С последней женой Ниной Юра прожил недолго. С его слов знаю, что это был брак без особого полыхания страстей, но в котором, как говорил он, было ему спокойно и тепло. Прибавлял: «Как у Хэма — «чисто, светло»». Он тяжко переживал, когда его бросила предпоследняя жена Таня.
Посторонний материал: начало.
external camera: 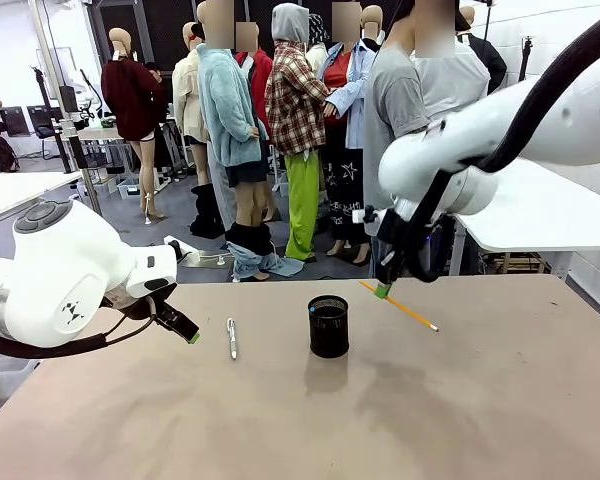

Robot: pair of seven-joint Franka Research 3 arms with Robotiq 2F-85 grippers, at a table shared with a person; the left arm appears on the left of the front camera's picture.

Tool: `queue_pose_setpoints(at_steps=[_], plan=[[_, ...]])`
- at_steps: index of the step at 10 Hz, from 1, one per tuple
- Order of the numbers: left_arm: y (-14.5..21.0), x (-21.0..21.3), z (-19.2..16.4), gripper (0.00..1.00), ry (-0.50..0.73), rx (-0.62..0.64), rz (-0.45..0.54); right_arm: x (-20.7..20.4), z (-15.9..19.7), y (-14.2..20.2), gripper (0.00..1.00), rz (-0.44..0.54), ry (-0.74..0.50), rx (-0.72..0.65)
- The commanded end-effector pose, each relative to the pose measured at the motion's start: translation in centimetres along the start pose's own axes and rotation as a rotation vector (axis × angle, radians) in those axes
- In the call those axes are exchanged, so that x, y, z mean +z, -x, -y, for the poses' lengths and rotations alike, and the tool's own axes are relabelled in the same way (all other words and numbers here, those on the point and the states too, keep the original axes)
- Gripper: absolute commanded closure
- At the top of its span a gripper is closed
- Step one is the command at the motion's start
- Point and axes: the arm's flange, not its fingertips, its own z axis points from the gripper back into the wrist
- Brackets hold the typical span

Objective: Place the pens into the pen holder.
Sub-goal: Pick up a writing instrument from the table and place it into the Pen holder.

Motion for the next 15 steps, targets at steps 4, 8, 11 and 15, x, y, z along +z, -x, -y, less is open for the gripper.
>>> queue_pose_setpoints(at_steps=[4,8,11,15], plan=[[0.1,0.1,-0.2,0.00,0.000,0.005,0.002,2.8,-2.8,1.5,1.00,0.308,-0.306,0.453],[0.1,0.1,-0.2,0.00,0.000,0.005,0.002,2.1,-4.5,-2.9,1.00,0.535,-0.455,0.720],[0.1,0.1,-0.2,0.00,0.000,0.005,0.002,1.2,-4.6,-6.0,1.00,0.537,-0.484,0.812],[0.1,0.1,-0.2,0.00,0.000,0.005,0.002,-0.2,-3.1,-8.0,1.00,0.569,-0.433,0.838]])
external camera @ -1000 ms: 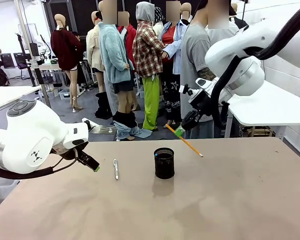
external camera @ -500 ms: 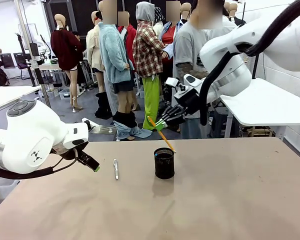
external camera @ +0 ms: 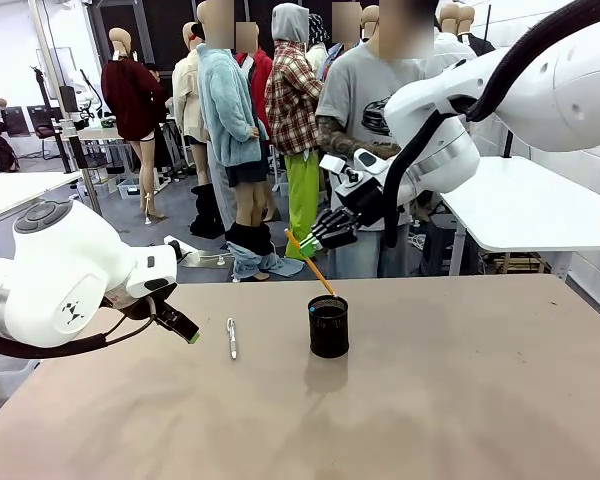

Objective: Place the pens into the pen holder.
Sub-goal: Pick up a writing instrument from the table and place it into the Pen holder.

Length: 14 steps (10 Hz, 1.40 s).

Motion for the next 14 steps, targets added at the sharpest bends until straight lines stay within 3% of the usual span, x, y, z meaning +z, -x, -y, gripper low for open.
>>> queue_pose_setpoints(at_steps=[1,9,10,13,14], plan=[[0.1,0.1,-0.2,0.00,0.000,0.005,0.002,-0.4,1.6,0.2,1.00,-0.006,-0.028,0.015],[0.1,0.1,-0.2,0.00,0.000,0.005,0.002,-0.8,4.0,4.0,1.00,0.010,-0.051,-0.097],[0.1,0.1,-0.2,0.00,0.000,0.005,0.002,-0.8,4.0,4.3,0.86,0.012,-0.048,-0.104],[0.1,0.1,-0.2,0.00,0.000,0.005,0.002,-0.1,3.3,4.4,0.26,0.028,-0.031,-0.097],[0.1,0.1,-0.2,0.00,0.000,0.005,0.002,0.3,2.9,4.4,0.12,0.042,-0.023,-0.093]])
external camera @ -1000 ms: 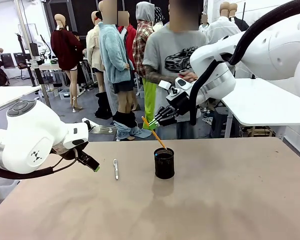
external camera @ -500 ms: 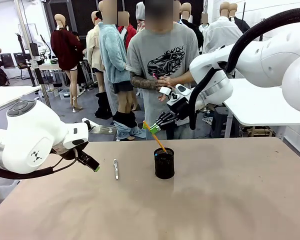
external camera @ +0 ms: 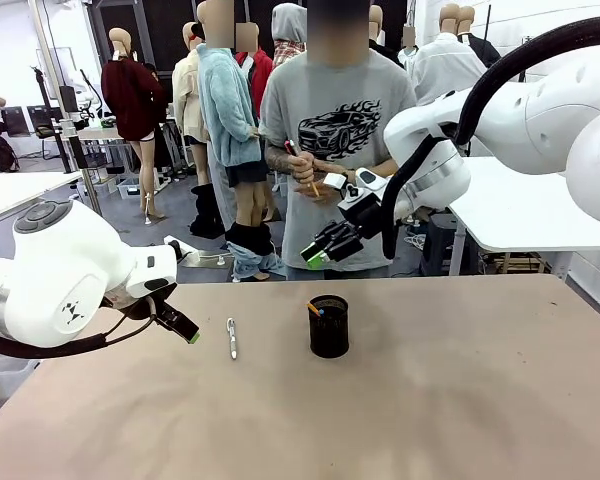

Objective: Place the pens into the pen holder.
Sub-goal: Pick up a writing instrument from the table and place it into the Pen holder.

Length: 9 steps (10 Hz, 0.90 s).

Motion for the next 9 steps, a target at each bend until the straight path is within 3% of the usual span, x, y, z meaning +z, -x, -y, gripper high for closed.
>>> queue_pose_setpoints(at_steps=[1,3,5,9], plan=[[0.1,0.1,-0.2,0.00,0.000,0.005,0.002,1.4,-1.5,0.0,0.12,0.033,0.015,0.002],[0.1,0.1,-0.2,0.00,0.000,0.005,0.002,6.2,-5.0,0.8,0.12,0.035,0.196,-0.057],[0.1,0.1,-0.2,0.00,0.000,0.005,0.002,11.5,-8.5,2.8,0.12,-0.016,0.435,-0.257],[0.1,0.1,-0.2,0.00,0.000,0.005,0.002,18.0,-14.9,8.4,0.12,-0.124,0.725,-0.635]])
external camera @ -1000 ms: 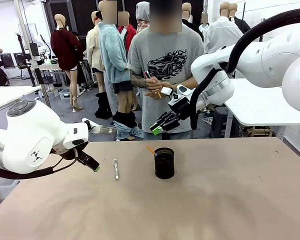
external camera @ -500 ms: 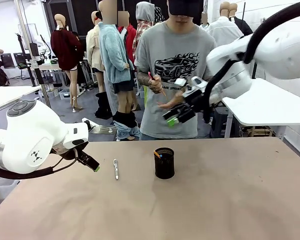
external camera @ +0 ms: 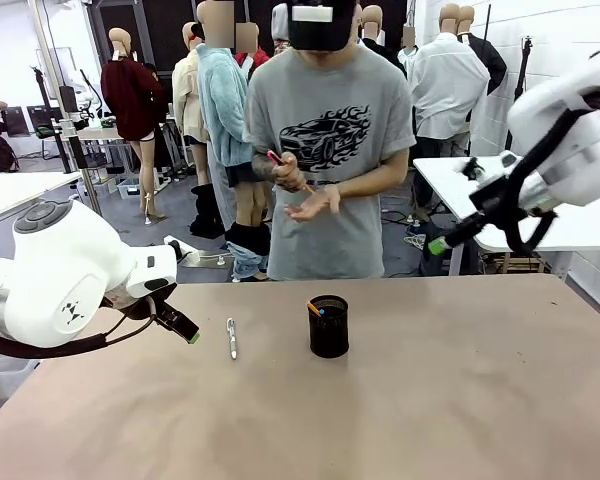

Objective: Place the pens into the pen holder.
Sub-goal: Pick up a writing instrument from the table and place it into the Pen holder.

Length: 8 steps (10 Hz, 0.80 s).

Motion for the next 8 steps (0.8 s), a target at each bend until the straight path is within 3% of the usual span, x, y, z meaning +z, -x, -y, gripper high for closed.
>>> queue_pose_setpoints(at_steps=[1,2,5,8], plan=[[0.1,0.1,-0.2,0.00,0.000,0.005,0.001,1.3,-0.2,2.6,0.12,-0.059,0.046,-0.176],[0.1,0.1,-0.2,0.00,0.000,0.005,0.001,3.2,1.0,5.2,0.12,-0.008,0.041,-0.252],[0.1,0.1,-0.2,0.00,0.000,0.005,0.001,5.4,2.5,9.5,0.12,-0.032,0.160,-0.478],[-2.0,-1.6,0.8,0.00,-0.022,0.074,-0.011,6.5,3.5,10.6,0.12,-0.078,0.208,-0.666]])
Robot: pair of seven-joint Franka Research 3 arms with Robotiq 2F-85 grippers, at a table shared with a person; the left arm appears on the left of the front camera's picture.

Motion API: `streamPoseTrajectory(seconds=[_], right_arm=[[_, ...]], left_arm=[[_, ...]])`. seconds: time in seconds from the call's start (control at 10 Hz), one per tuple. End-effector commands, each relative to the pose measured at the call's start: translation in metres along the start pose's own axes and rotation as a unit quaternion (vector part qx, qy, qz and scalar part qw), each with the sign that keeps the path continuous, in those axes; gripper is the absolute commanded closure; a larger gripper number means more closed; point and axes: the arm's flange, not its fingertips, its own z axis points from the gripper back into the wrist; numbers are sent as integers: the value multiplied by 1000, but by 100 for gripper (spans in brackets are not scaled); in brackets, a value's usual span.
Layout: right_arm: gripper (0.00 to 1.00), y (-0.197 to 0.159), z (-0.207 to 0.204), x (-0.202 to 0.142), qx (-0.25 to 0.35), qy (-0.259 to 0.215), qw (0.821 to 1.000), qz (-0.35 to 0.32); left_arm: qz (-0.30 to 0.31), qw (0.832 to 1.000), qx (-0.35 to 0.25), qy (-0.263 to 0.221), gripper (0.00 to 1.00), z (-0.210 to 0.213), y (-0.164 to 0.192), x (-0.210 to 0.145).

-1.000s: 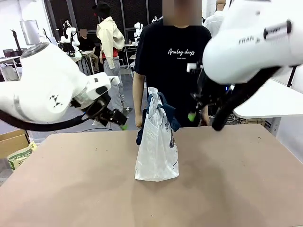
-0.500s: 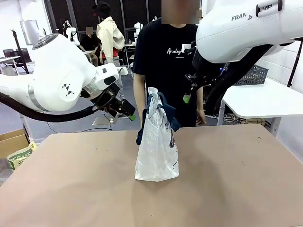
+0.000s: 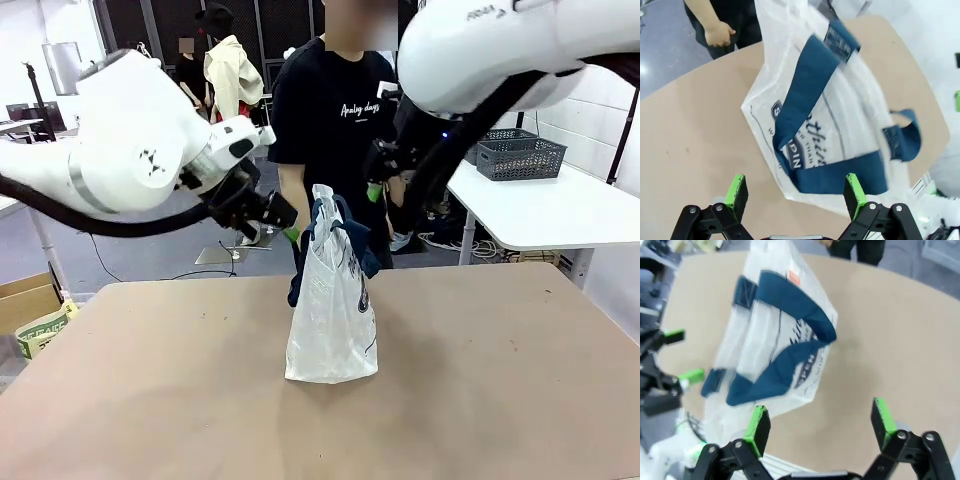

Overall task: Transfer purchased items from the store into the shopping bag.
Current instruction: Open the Reusable shopping bag in the center of the table.

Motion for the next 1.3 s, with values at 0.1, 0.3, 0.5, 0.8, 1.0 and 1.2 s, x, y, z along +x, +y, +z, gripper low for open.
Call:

С ней Юра был «невенчан», неузаконен в качестве мужа, но через неделю после встречи с ней познакомил нас: «Это моя жена». А жена ушла, кажется, к генералу. (Да, милая авторша присланной мне записки, и страдания у Визбора бывали, и женщины бесчувственные.)
И все-таки главным для него была однозначность слов «жизнь» и «работа».
Последнее, что создал Визбор, — два сценария в сериале «Стратегия Победы». Этот цикл, рассказывающий о сражениях мысли в великой битве нашего народа, делался в творческом объединении «Экран» к 40-летию Победы. Я была художественным руководителем цикла. Я знаю, кто и как работал. И потому с уверенностью говорю: Визбор работал талантливо.
Когда работаешь в рамках цикла вместе с другими авторами, ты невольно подчинен общим задачам, единой стилистике. Можно стать рабом стереотипа. Можно, конечно, стараться изобрести собственную непохожесть. Но тогда ты не встанешь в ряд единства.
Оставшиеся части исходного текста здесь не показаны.